Who should foot the bill for damages during violent protests in France? With the demonstrations against the “labor” law in 2016, the “yellow vest” movement in 2018 and 2019, the opposition to the pension reform in 2023, the urban riots in the summer of 2023, the clashes in New Caledonia or in Martinique in 2024, the amount of damage has increased considerably this last decade, exceeding one billion euros, for example, only due to the urban violence that occurred after the death of Nahel, in June 2023.
A discreet legal battle takes place before the administrative courts to compromise, or not, the financial responsibility of the State in the reimbursement of destroyed or damaged property. An apparently technical debate, but one that says a lot about French society, its relationship with social risks, the maintenance of order and the place of the State.
The law is, on its face, quite simple. The internal security code states that “the State is civilly responsible for damages and losses resulting from crimes and misdemeanors committed, with open force or violence, by armed or unarmed gatherings or gatherings, whether against people or property.”. Therefore, anyone who has suffered harm in this context has the right to appeal to the State, even when no fault has been established, provided that the latter, which rarely happens, is reimbursed by the perpetrators of the damage. caused.
This provision is old: in the French conception, social peace presupposes that the community as a whole assumes responsibility for the effects of maintaining order or order that has not been maintained. “The counterpart of the monopoly of legitimate violence granted to the State is that the State pays when it does not fulfill its minimum mission of protection”summarizes Eric Landot, lawyer specialized in public law. “It is an old system of responsibility, since the French Revolution, that allows the risks that freedom of demonstration entails to be collectivized”adds lawyer Georges Salon.
Appeals from dozens of banks
A review of recent decisions would make one pale in a liberal society; In reality, it is not debated in a society like France, where the State occupies a central place.

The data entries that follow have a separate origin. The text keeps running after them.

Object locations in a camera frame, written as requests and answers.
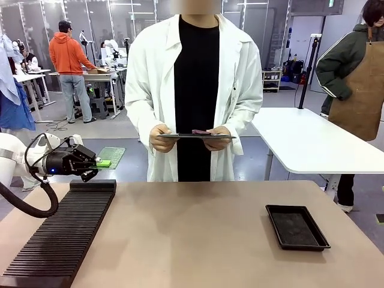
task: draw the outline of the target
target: black pants
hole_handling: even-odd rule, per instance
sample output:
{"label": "black pants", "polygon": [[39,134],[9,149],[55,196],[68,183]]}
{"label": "black pants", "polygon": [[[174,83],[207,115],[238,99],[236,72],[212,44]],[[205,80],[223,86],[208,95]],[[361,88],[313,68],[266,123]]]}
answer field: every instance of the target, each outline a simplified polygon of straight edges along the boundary
{"label": "black pants", "polygon": [[355,195],[353,194],[354,174],[343,174],[337,188],[338,203],[344,206],[353,206]]}

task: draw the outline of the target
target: hair
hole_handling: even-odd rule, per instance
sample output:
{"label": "hair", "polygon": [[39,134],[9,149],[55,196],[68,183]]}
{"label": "hair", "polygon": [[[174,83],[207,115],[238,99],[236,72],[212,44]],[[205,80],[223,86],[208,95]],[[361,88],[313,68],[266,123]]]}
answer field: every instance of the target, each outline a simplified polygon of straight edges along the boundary
{"label": "hair", "polygon": [[384,16],[384,0],[368,0],[363,8],[362,17],[370,27]]}
{"label": "hair", "polygon": [[59,26],[59,31],[62,32],[62,33],[68,33],[68,29],[69,28],[65,28],[65,27],[60,27]]}

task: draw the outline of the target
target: orange hoodie
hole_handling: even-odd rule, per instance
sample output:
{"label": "orange hoodie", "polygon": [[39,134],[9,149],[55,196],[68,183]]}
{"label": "orange hoodie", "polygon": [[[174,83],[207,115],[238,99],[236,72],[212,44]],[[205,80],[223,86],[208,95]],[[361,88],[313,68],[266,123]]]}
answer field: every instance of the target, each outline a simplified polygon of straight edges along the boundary
{"label": "orange hoodie", "polygon": [[82,75],[81,64],[89,69],[96,69],[86,58],[79,42],[66,33],[55,33],[55,37],[49,43],[49,55],[60,74]]}

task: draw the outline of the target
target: hand
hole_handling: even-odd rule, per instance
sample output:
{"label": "hand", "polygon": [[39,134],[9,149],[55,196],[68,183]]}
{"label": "hand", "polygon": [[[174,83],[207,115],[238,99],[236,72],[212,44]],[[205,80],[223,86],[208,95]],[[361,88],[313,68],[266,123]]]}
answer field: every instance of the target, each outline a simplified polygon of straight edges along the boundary
{"label": "hand", "polygon": [[[212,135],[231,135],[230,131],[224,126],[208,130],[208,132],[211,132]],[[214,152],[224,150],[231,141],[231,139],[204,139],[204,144],[208,150]]]}
{"label": "hand", "polygon": [[149,141],[158,152],[168,153],[174,147],[178,139],[158,137],[159,134],[171,134],[167,125],[160,124],[155,126],[149,134]]}

The inventory of convictions is impressive. Protective windows and surveillance cameras around the Eiffel Tower destroyed during the “yellow vest” movement on February 9, 2019? The State has just been sentenced to pay 392,000 euros to the insurer (Paris Administrative Court of Appeal, October 25). A construction crane set on fire on the Champs-Elysées avenue during another “act” of the “yellow vests”? 216,000 euros to the owner’s insurer (Paris administrative court, September 24). An intrusion by high school students and “yellow vests” into a Leclerc hypermarket in Tarn that led to its closure for two days? 31,000 euros in compensation to compensate for 7% of the lost margins (Administrative Court of Appeal of Toulouse, 1Ahem October). The Paris Convention Center degraded on 1Ahem December 2018? 37,000 euros to be paid by the taxpayer (Paris administrative court, June 4). A pharmacy looted on the Place de l’Etoile by the “yellow vests”? 41,000 euros in compensation. Damaged street furniture in Toulouse and Saint-Etienne? Respectively 59,000 euros and 102,000 euros. Rental company scooters destroyed in Paris during clashes? Almost 47,000 euros. A Qatari embassy vehicle damaged by protesters? 23,766 euros, etc.